In her left palm Twyla Showalter cupped an egg. It was an ostrich egg, the size of an eggplant. In her right she griped a small drill.
She leaned forward in her chair, her elbows planted on a small square table in her wood-paneled workshop.
Everything was motionless, except for two wisps of blond hair that played across her face as she stared through her safety glasses, focused on the pencil lines on her egg.
And her pneumatic drill whined. The room sounded like cavities being drilled.
Then she released the drill’s foot pedal and — silence. A piece of eggshell shaped like a rose petal fell into the egg.
She set the egg and dentist drill down and leaned back. Her hands shook a little.
“I shake all the time unless I’m cutting,” she said.
The 40-year-old Sterling resident has been carving eggs since 1999. She picked up the habit from a friend in Arkansas. She said she comes from an “artsy” family, anyway. Her mother used to own the ceramics store in Sterling, her oldest daughter draws most of the designs on the eggs and her fiancé crafts intricate metal wire trees for Showalter’s eggs to hang on.
“Yeah, we’re kind of artsy, crafty people,” she said.
The eggs she carves are mostly Christmas tree ornaments.
“I like to try to do it as often as possible, even if I’m just giving them away,” she said. “I don’t even have any for my own tree. I give them away; that way I have a reason to do more.”
The ostrich egg sat on her table; a bouquet of rose pedals opened into the side of the egg.
“It’s kind of my favorite one to do,” she said, “the roses.”
A few other works-in-progress were in the corner of her desk in an open egg carton. Most were etched in goose eggs. Others were smaller chicken, duck, turkey, quail, bantam and peacock eggs. They were green, beige, freckled brown, white, yellow, salmon, black and graphite.
On most of them her oldest daughter had drawn designs for Showalter to follow with her drill — a tribal spider and wolf, a dreamcatcher and the profile of a pickup bouncing down a dotted yellow line.
“I don’t always do everything she draws,” she said, “because sometimes she gets the marks too close.”
Cutting thin lines on the smaller eggs is difficult, she said.
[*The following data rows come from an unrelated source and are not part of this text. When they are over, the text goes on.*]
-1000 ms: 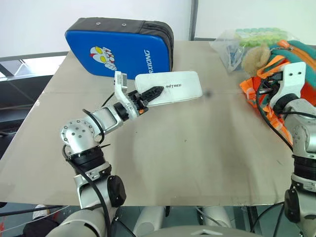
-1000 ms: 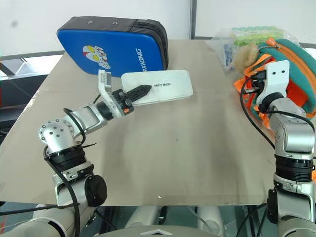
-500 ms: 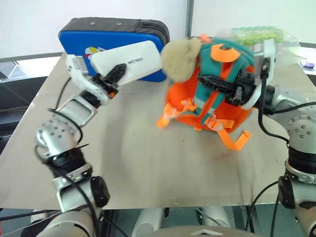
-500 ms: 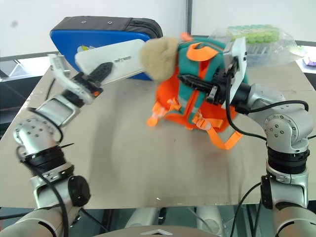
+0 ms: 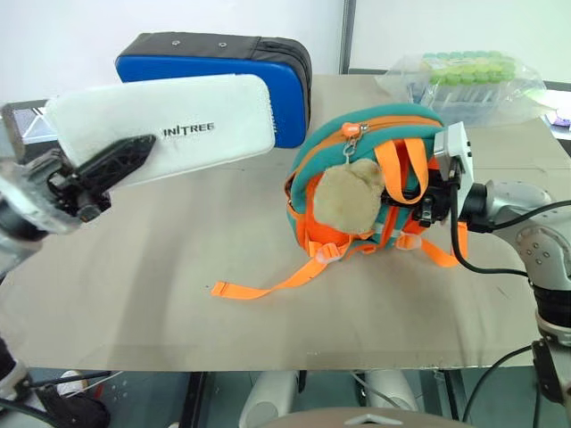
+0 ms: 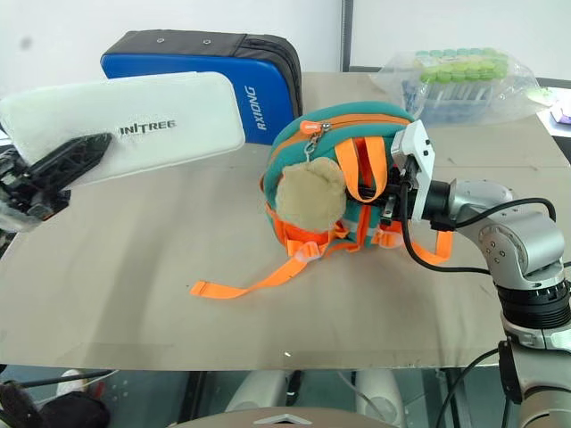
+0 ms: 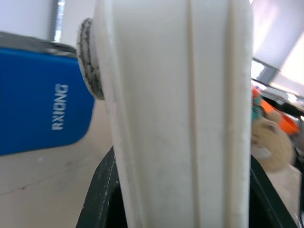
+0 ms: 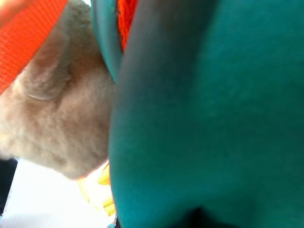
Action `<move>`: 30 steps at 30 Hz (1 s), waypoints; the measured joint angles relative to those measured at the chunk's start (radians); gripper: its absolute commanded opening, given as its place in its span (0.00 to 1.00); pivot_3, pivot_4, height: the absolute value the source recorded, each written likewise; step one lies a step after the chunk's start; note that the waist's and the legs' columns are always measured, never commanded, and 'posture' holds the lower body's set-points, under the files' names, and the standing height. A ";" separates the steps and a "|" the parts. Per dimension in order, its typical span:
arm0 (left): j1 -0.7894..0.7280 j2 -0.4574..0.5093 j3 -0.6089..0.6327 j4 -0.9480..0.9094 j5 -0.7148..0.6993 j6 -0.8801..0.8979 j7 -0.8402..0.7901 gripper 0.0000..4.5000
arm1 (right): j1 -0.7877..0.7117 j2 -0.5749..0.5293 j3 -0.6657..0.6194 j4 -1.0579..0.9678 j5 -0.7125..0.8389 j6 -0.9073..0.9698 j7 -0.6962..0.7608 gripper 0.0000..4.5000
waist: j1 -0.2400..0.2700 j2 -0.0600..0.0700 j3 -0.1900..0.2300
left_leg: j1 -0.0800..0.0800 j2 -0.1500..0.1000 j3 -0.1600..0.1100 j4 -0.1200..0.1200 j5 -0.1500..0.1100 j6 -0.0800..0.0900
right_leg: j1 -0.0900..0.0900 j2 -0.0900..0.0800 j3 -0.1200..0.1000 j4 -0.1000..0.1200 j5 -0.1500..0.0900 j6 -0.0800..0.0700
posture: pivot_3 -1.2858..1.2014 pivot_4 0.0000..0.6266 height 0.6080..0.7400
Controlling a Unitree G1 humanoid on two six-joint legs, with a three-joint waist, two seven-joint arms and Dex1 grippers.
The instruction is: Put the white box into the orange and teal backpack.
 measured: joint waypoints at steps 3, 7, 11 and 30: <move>0.000 0.004 -0.072 -0.026 0.046 -0.057 -0.074 0.25 | -0.005 -0.010 0.000 0.012 -0.003 -0.002 0.014 0.01 | 0.004 0.000 0.000 | 0.000 0.000 0.000 0.000 0.000 0.000 | 0.000 0.000 0.000 0.000 0.000 0.000 | 0.52 0.24 1.00; -0.031 0.004 -0.169 -0.047 0.109 -0.134 -0.131 0.25 | -0.018 -0.013 0.000 0.014 -0.002 0.002 0.020 0.01 | 0.011 0.000 0.000 | 0.000 0.001 0.000 0.000 0.000 0.000 | 0.000 0.000 0.000 0.000 0.000 0.000 | 0.52 0.24 1.00; -0.070 0.003 -0.254 -0.047 0.187 -0.227 -0.183 0.25 | -0.019 -0.016 -0.001 0.007 0.000 0.006 0.017 0.01 | 0.013 0.000 0.000 | 0.000 0.001 0.000 -0.001 0.000 0.000 | 0.000 0.000 0.000 -0.001 0.000 0.000 | 0.52 0.24 1.00; -0.593 -0.344 -1.048 0.117 0.845 -0.445 -0.109 0.48 | -0.074 -0.036 -0.021 -0.163 0.154 0.154 -0.089 0.00 | 0.005 0.000 0.001 | -0.002 -0.001 0.000 0.000 0.003 -0.004 | -0.001 0.000 0.000 -0.001 0.000 0.000 | 0.52 0.24 1.00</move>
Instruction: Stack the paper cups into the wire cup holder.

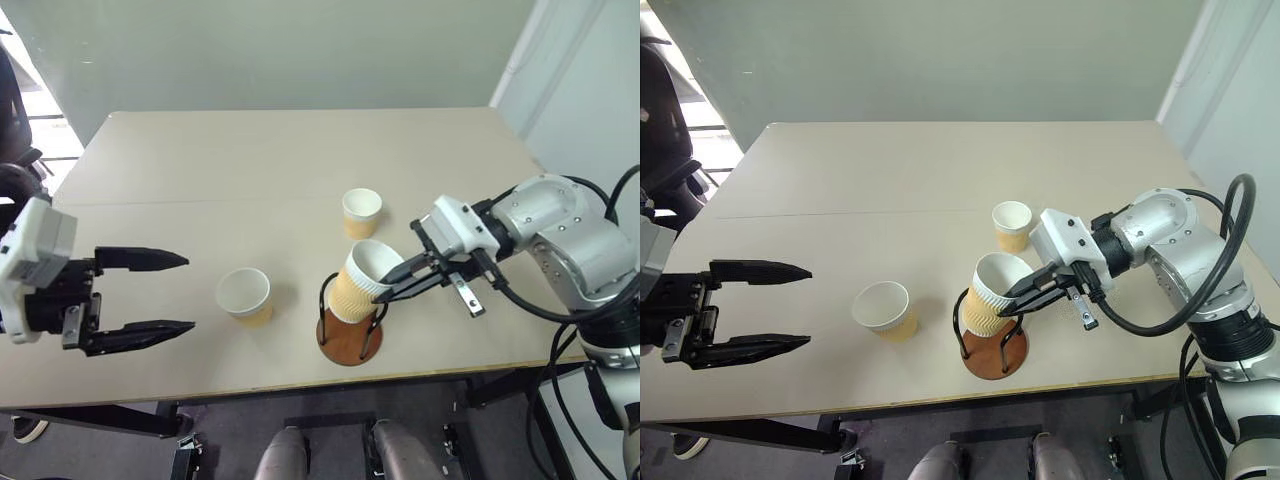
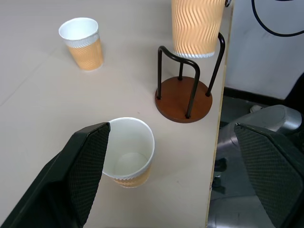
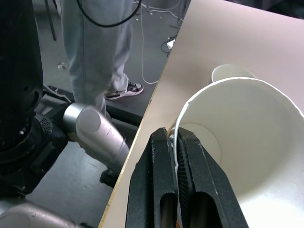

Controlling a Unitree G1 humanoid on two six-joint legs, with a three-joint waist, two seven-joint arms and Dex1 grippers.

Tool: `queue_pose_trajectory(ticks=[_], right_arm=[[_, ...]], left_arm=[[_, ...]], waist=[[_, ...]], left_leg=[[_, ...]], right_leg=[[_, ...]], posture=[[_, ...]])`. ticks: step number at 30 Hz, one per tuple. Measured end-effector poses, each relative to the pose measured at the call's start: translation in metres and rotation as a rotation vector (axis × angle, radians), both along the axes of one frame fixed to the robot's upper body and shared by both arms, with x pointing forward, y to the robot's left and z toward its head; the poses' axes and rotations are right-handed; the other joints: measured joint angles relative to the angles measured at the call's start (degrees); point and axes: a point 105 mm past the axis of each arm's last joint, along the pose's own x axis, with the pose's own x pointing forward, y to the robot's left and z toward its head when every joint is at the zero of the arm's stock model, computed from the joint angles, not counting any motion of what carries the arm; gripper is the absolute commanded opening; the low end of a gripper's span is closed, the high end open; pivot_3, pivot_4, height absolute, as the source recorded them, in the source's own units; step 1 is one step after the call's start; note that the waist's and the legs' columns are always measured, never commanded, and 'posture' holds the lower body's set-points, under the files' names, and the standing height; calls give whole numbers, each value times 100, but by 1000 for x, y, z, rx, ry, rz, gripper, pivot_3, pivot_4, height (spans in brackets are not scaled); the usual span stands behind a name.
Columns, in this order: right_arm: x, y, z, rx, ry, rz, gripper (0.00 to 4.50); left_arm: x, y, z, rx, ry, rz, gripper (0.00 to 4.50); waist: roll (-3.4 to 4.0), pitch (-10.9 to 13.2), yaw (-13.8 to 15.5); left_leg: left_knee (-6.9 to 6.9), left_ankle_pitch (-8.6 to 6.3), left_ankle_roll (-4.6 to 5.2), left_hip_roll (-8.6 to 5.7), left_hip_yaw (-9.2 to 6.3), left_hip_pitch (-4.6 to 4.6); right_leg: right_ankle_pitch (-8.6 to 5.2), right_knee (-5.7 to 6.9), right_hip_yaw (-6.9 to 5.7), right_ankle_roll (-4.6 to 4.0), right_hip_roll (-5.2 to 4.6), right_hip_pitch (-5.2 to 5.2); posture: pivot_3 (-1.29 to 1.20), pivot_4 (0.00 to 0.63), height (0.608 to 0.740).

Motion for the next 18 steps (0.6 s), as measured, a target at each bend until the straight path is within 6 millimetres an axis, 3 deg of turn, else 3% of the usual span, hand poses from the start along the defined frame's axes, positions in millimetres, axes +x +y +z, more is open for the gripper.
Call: queue_pose_trajectory(ticks=[6, 9, 18], right_arm=[[2, 2, -6, -25, -16, -6, 55], [4, 2, -8, -34, -18, -11, 636], [12, 3, -11, -49, -41, -30, 3806]], left_arm=[[-2, 1, 1, 6, -5, 7, 4500], [-2, 0, 0, 10, -4, 8, 4500], [0, 0, 0, 13, -14, 23, 4500]], waist=[[0, 0, 0], [0, 0, 0], [0, 0, 0]], left_leg=[[0, 0, 0, 0, 0, 0], [0, 0, 0, 0, 0, 0], [0, 0, 0, 0, -1, 0]], right_leg=[[0, 0, 0, 0, 0, 0], [0, 0, 0, 0, 0, 0], [0, 0, 0, -1, 0, 0]], posture=[[0, 150, 740], [0, 150, 740], [0, 150, 740]])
The ostrich eggs have three layers in their shell and are thick, but chicken and turkey eggs only have one layer and her drill — spinning at 400,000 rounds per minute — tears through the shells if she moves too quickly, she said.
Also, they’re thin.
“You breathe on them and they’re through,” she said.
Those bad eggs — the ones she botches or cracks — she relegates to egg cartons and boxes or the windowsill in her workshop. She never throws them out; her oldest daughter insists on it.
“She takes them all,” Showalter said. “I don’t know what she does with them.”
When her five children were younger, she said they used to roll the ostrich eggs around on the floor. A chicken egg would crack, she said, but the ostrich eggs are thick enough.
Showalter buys 50 to 70 percent of her eggs in the state, but because, for instance, tundra, snow and subzero weather aren’t comfortable living conditions for an ostrich, she has to buy the exotic species on line.
She pays $20 for a single ostrich egg. About one out of 10 she cracks or cuts too far from the design.
“It’s not too bad at all,” she said. “As long as you don’t squeeze them, you’re OK.”
She takes them out of the cardboard boxes in bubble-wrapped cocoons, cuts them open and her daughter or Showalter draws in pencil the designs.
Up until the Nov. 23 and 24 Kenai Central High School holiday bazaar, Showalter had been carving only for family, friends and fun. But, after five years of prodding from her fiancé, she brought 20 eggs and more than 100 hand-made business cards to the bazaar.
She sold all her eggs and received 13 orders. One woman, she said, is even going to bring Showalter ostrich eggs she collected in Africa to carve.
“And it’s interesting what they think to put on an egg,” she said. “I mean, I never though of putting a frog on one until I got an order.”
Though the validation is nice, she said she will stop selling them if it becomes work.
“Like anything else, if you can’t enjoy it, then it’s just a job,” she said.
Next year she wants to sell some of her egg artwork through local gift stores, but she said she needs a business license from the Borough first.
“We’ll see how that goes,” she said.